Sign in Virginia and Tennessee, US

The Bristol Virginia–Tennessee slogan sign is a landmark in the twin cities of Bristol, Virginia, and Bristol, Tennessee, United States. The sign is positioned over State Street, a roadway along the border separating the two states. Although the landmark is technically located in both Tennessee and Virginia, the National Register considers the location as Tennessee.

==History==
In 1901, the center of Main Street was officially designated as the state line separating Tennessee and Virginia by the United States Congress. The street has since been renamed State Street.

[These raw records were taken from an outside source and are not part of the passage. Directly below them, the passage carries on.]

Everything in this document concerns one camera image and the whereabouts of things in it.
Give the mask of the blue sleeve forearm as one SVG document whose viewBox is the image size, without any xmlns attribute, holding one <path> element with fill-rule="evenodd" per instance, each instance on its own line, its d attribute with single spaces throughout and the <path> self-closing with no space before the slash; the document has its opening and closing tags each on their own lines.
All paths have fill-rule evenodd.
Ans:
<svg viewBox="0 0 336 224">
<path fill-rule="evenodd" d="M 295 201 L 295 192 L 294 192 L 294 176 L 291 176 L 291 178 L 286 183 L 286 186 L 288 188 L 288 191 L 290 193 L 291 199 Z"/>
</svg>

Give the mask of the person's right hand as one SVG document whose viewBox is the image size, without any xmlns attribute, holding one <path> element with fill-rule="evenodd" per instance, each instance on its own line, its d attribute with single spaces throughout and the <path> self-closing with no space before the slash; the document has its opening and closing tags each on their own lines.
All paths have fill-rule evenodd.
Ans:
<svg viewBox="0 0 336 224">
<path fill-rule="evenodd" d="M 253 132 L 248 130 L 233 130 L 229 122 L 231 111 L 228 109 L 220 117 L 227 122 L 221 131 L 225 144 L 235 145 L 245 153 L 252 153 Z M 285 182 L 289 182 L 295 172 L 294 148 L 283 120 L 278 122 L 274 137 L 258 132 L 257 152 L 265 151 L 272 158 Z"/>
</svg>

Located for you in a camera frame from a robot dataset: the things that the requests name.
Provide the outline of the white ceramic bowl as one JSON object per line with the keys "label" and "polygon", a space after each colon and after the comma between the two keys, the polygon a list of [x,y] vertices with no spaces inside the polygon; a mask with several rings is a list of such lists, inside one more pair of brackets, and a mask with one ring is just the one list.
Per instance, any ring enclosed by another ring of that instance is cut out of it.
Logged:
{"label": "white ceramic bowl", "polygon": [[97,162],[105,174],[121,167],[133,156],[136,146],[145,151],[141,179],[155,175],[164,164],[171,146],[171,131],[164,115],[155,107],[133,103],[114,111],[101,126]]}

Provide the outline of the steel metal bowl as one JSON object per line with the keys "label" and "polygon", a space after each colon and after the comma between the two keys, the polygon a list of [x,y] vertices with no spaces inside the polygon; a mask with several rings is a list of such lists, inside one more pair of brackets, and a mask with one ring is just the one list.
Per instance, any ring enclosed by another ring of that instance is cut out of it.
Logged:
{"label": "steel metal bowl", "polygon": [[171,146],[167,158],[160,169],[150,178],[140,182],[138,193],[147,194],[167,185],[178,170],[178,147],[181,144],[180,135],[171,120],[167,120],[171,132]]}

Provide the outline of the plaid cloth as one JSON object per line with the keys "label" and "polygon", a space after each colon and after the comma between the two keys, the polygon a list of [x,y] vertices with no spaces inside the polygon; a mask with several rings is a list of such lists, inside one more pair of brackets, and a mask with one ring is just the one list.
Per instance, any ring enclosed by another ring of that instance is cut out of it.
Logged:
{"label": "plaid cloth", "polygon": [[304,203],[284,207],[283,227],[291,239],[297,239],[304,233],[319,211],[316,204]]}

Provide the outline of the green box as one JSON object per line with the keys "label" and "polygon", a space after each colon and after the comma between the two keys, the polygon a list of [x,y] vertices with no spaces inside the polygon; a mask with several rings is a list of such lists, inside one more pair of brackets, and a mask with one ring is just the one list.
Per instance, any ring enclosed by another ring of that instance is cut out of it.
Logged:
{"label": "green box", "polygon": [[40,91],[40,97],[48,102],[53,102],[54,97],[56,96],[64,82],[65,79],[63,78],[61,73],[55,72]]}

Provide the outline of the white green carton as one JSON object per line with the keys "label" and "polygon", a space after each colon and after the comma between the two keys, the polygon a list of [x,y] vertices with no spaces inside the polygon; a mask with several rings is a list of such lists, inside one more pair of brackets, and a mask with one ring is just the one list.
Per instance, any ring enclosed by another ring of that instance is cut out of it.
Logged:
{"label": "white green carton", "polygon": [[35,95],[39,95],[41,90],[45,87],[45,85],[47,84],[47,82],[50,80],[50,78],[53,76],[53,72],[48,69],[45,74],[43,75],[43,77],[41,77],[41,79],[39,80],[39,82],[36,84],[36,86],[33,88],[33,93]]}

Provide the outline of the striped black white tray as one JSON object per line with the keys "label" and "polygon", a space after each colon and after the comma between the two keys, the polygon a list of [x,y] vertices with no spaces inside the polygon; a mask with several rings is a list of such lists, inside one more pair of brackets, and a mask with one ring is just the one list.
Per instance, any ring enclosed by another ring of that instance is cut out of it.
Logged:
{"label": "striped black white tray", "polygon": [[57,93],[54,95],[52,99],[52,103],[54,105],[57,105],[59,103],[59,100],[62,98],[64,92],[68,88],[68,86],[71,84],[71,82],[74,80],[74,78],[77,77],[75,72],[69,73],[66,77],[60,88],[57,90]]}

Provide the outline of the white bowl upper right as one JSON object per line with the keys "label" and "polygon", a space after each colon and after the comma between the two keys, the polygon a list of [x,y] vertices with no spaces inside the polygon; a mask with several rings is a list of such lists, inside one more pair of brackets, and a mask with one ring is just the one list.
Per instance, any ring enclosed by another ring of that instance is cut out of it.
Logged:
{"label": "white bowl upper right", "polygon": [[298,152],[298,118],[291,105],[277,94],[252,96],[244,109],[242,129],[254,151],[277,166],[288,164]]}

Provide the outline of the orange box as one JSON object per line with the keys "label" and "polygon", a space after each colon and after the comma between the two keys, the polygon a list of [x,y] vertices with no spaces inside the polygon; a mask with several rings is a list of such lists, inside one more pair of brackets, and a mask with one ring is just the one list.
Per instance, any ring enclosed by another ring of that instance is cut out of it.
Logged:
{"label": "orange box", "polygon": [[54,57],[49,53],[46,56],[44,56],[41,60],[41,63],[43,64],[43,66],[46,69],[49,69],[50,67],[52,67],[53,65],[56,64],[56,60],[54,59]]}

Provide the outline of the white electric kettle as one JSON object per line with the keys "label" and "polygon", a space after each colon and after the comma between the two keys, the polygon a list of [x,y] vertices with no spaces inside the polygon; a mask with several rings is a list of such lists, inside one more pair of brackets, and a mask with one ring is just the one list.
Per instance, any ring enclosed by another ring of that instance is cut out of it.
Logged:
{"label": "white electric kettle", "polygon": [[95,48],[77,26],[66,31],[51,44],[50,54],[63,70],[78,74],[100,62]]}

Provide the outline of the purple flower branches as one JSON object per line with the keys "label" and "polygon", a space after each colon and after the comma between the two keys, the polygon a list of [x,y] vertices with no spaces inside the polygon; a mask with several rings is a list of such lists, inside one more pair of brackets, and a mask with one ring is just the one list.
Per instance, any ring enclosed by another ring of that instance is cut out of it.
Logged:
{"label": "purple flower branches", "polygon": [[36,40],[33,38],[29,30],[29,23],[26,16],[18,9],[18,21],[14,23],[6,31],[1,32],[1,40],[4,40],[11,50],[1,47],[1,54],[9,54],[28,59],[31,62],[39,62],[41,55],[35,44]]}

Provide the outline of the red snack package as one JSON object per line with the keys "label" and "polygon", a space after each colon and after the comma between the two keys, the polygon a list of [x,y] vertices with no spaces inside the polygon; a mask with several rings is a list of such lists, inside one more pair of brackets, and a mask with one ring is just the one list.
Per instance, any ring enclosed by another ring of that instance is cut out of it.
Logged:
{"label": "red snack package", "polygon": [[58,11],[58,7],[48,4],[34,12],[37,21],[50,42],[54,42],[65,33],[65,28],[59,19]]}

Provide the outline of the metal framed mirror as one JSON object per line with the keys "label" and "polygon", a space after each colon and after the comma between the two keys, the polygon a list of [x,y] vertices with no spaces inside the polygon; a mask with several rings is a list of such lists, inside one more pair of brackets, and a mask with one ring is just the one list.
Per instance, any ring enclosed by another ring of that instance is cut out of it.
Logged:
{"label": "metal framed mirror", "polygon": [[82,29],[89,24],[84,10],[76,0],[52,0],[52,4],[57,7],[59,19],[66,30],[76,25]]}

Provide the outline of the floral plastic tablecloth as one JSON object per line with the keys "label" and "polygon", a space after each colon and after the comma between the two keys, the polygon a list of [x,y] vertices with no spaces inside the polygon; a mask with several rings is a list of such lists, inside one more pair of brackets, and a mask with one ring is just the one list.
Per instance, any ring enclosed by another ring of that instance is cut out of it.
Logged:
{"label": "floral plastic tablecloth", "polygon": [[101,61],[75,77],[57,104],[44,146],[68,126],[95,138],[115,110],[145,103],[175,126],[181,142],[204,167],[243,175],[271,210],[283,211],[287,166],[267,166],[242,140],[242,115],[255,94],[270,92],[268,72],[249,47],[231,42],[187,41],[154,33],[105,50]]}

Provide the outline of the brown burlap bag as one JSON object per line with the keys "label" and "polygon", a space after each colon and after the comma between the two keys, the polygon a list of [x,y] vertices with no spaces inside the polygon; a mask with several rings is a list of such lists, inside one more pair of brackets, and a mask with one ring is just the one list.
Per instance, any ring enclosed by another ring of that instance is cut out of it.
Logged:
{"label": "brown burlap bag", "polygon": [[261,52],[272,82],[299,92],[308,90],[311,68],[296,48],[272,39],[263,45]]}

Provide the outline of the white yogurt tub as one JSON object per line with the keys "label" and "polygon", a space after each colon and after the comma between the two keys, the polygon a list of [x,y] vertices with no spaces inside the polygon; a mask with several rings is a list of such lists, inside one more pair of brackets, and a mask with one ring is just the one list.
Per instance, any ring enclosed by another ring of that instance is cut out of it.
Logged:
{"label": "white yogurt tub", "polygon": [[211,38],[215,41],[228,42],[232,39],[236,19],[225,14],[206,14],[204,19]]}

According to the Bristol Historical Association's booklet The Historical Bristol Sign, the Bristol Gas and Electric Company donated and erected the sign atop a hardware store in 1910 to advertise the city. The sign originally contained the lighted slogan PUSH! - THAT'S BRISTOL referring to the hopes of continued growth and future prosperity for the two cities. In 1915, the sign was moved to its current location. In 1921, a contest was held in order to select a new slogan. The winning slogan, A GOOD PLACE TO LIVE, has remained the slogan ever since. The sign is featured at the beginning of a 2016 commercial for GEICO insurance.

It was listed on the National Register of Historic Places in 1988.

==Technical details==
The lighted sign currently contains 1,332 light bulbs.